París, de Edward Rutherfurd
Cuando acabo un libro, lo habitual es que lo deje reposar en mi cabeza durante unas horas (incluso un día) antes de escribir la reseña correspondiente. “París” ha sido una inusitada excepción: nada más acabar el libro, automáticamente, he conectado mi ordenador y me he puesto manos a la obra. No me preguntéis por qué pues ni yo misma sé la respuesta, pero intuyo que es porque los momentos vividos delante de la novela de Edward Rutherfurd han sido algo más que disfrutar de un buen libro.

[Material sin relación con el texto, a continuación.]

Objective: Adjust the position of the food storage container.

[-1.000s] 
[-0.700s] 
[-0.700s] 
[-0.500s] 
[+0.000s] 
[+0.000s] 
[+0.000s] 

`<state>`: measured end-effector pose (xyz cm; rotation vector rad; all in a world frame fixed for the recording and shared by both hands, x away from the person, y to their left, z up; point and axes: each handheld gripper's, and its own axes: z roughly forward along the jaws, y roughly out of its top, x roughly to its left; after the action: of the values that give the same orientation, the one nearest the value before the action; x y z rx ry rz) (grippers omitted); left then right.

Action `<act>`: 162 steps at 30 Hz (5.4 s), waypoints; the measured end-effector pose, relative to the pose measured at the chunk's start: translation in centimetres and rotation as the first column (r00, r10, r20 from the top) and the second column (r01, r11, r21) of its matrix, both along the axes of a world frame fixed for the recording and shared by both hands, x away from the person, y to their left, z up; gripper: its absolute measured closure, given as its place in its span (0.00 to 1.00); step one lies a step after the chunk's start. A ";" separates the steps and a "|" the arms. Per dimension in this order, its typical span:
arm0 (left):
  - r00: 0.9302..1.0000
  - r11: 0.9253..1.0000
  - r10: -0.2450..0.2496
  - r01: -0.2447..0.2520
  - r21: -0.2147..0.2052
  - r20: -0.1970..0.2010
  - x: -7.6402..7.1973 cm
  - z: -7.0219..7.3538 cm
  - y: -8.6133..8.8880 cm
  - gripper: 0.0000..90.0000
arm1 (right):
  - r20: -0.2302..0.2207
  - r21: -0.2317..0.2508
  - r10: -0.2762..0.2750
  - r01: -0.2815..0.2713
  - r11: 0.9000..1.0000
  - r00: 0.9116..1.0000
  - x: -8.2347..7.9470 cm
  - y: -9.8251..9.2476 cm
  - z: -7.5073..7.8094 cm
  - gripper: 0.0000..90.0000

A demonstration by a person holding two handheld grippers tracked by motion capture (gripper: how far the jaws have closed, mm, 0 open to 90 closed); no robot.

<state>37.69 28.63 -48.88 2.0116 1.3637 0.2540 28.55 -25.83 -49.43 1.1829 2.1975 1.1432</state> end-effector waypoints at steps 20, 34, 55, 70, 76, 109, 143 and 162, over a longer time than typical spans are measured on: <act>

Han supuesto volver a pasear por las calles de la capital francesa, volver a admirar su belleza, contemplar la grandeza de sus monumentos característicos… ha significado, en definitiva, volver a vivir París. Sí, vivir. Porque, tras pasar cuatro maravillosos días allí hace justamente un año, llegué a la conclusión de que París es de esas ciudades que no se visita, se vive. Eso sí, y ahí está la grandeza de los libros, esta novela permite vivirla a lo largo de diferentes e interesantes periodos históricos.
Hace tiempo que había oído hablar y leído un buen número de críticas (todas buenas) acerca del buen hacer de Edward Rutherford como escritor y su interesante forma de retratar a lo largo de la historia importantes ciudades de todas partes del mundo: Londres, Dublín, Nueva York… pero hasta el momento no había tenido ocasión de leer nada suyo. En cuanto me enteré de que su nueva novela versaría acerca de la ciudad de la luz me mantuve alerta, estaba segura de que era la ocasión idónea para leerle. Y, desde luego que no me equivoqué.